Enfin, il n’existe pas d’ISCO pour les géodésiques de genre lumière ou espace.
ORBITES STABLES DES OBJETS MATÉRIELS
Orbites excentriques
Cas général
Lorsque le potentiel effectif radial \(V_r\) est positif entre 2 racines réelles simples avec \(\frac{\varepsilon}{c^2}<1\), ces 2 racines correspondent au périastre et à l’apoastre d’une orbite stable de l’objet matériel.
Un exemple est donné ci-dessous avec la rosace d’une orbite équatoriale comprise entre \(\bar{r}_{périastre}\simeq 6\) et \(\bar{r}_{apoastre}\simeq 193\) qui sont 2 racines simples du potentiel \(V_r\) qui est positif entre ces 2 valeurs.
Note : le sens de rotation du trou noir de Kerr est précisé sur les figures des orbites ci-dessous.

\(\frac{\varepsilon}{c^2}=0,995\)©

L’exemple ci-dessous est celui d’une orbite polaire qui évolue entre \(\bar{r}_{périastre}=6\) et \(\bar{r}_{apoastre}\simeq 192\).
Sur la vue 3d, la trajectoire paraît « désordonnée », cependant la verticalité (inclinaison \(i=90^\circ\)) des trajectoires pour les grandes valeurs de \(r\) est particulièrement visible sur la vue de dessus.

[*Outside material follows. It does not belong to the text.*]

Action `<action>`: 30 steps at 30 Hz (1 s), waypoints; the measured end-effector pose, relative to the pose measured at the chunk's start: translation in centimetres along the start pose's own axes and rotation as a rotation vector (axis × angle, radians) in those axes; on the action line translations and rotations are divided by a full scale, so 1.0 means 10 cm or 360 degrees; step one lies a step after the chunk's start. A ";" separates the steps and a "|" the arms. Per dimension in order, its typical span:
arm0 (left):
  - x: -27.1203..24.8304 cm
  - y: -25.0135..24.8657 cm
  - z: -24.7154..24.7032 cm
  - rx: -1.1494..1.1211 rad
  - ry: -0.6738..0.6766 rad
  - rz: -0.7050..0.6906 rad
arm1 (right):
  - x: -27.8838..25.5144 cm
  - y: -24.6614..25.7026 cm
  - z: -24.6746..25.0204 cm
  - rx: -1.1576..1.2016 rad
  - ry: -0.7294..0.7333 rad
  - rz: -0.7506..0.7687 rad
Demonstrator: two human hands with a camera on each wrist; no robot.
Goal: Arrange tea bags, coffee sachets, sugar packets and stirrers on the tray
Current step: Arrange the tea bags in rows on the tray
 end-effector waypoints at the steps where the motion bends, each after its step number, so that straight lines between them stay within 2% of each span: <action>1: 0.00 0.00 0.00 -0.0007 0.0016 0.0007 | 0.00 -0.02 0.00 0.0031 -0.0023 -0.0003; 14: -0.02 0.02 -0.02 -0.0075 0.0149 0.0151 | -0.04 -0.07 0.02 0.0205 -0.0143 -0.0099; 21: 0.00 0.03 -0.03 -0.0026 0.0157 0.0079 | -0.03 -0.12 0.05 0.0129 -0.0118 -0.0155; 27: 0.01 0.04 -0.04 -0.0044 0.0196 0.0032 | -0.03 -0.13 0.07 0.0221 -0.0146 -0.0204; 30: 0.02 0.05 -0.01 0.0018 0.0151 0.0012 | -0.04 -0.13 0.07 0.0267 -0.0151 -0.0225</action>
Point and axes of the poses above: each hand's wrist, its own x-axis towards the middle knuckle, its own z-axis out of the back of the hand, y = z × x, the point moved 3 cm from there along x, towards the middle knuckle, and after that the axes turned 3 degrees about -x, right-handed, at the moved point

\(\frac{\varepsilon}{c^2}=0,995\) (vue 3d)©

\(\frac{\varepsilon}{c^2}=0,995\) (vue de dessus)©
Les figures animées suivantes mettent en évidence les précessions progrades de l’orbite équatoriale prograde et de l’orbite polaire.
orbite équatoriale prograde
\(\frac{\varepsilon}{c^2}=0,995\) (vue de dessus)©
orbite polaire
\(\frac{\varepsilon}{c^2}=0,995\) (vue de dessus)©
Orbites « zoom-whirl »
Si \(r_{périastre}\) est proche de \(r_{ISCO}\), l’objet matériel parcourt une orbite excentrique avec un ou plusieurs tours autour du trou noir à proximité du périastre (orbite « zoom-whirl »).
Les figures animées sont ici celles d’orbites équatoriales rétrogrades avec des valeurs \(\bar{r}_{périastre}\) proches de \(\bar{r}_{ISCO\ rétrograde}\).
La 1ère figure montre une orbite avec une précession prograde et la 2ème une orbite avec une précession rétrograde, rendue possible en raison de la grande valeur de son périastre.
orbite équatoriale rétrograde
\(\frac{\varepsilon}{c^2}=0,995\) (vue de dessus)©
orbite équatoriale rétrograde
\(\frac{\varepsilon}{c^2}=0,999\) (vue de dessus)©
Orbites fermées périodiques
Les orbites peuvent être fermées dans l’espace et périodiques (« résonantes 3D ») : l’objet matériel repasse exactement sur la trajectoire qu’il a déjà parcourue.
Il existe dans ce cas une relation entre les vitesses de rotation suivant chaque axe telle que
\(\frac{\Omega_r}{n_r}=\frac{\Omega_\theta}{n_\theta}=\frac{\Omega_\varphi}{n_\varphi}\) avec \(n_r\), \(n_\theta\) et \(n_\varphi\) \(\in\mathbb{Z}\).
La 1ère figure animée est celle d’une orbite équatoriale prograde de facteur 4 de résonance avec une précession prograde, et la 2ème figure animée représente une orbite équatoriale rétrograde « zoom-whirl » de facteur 2 de résonance avec une précession rétrograde.
orbite équatoriale prograde
\(\frac{\varepsilon}{c^2}=0,991\) (vue de dessus)©
orbite équatoriale rétrograde
\(\frac{\varepsilon}{c^2}=0,995994\) (vue de dessus)©
Vitesses extrémales, périodes et distances parcourues
Les vitesses extrémales s’obtiennent au périastre et à l’apoastre et peuvent se calculer suivant les formules vues plus haut.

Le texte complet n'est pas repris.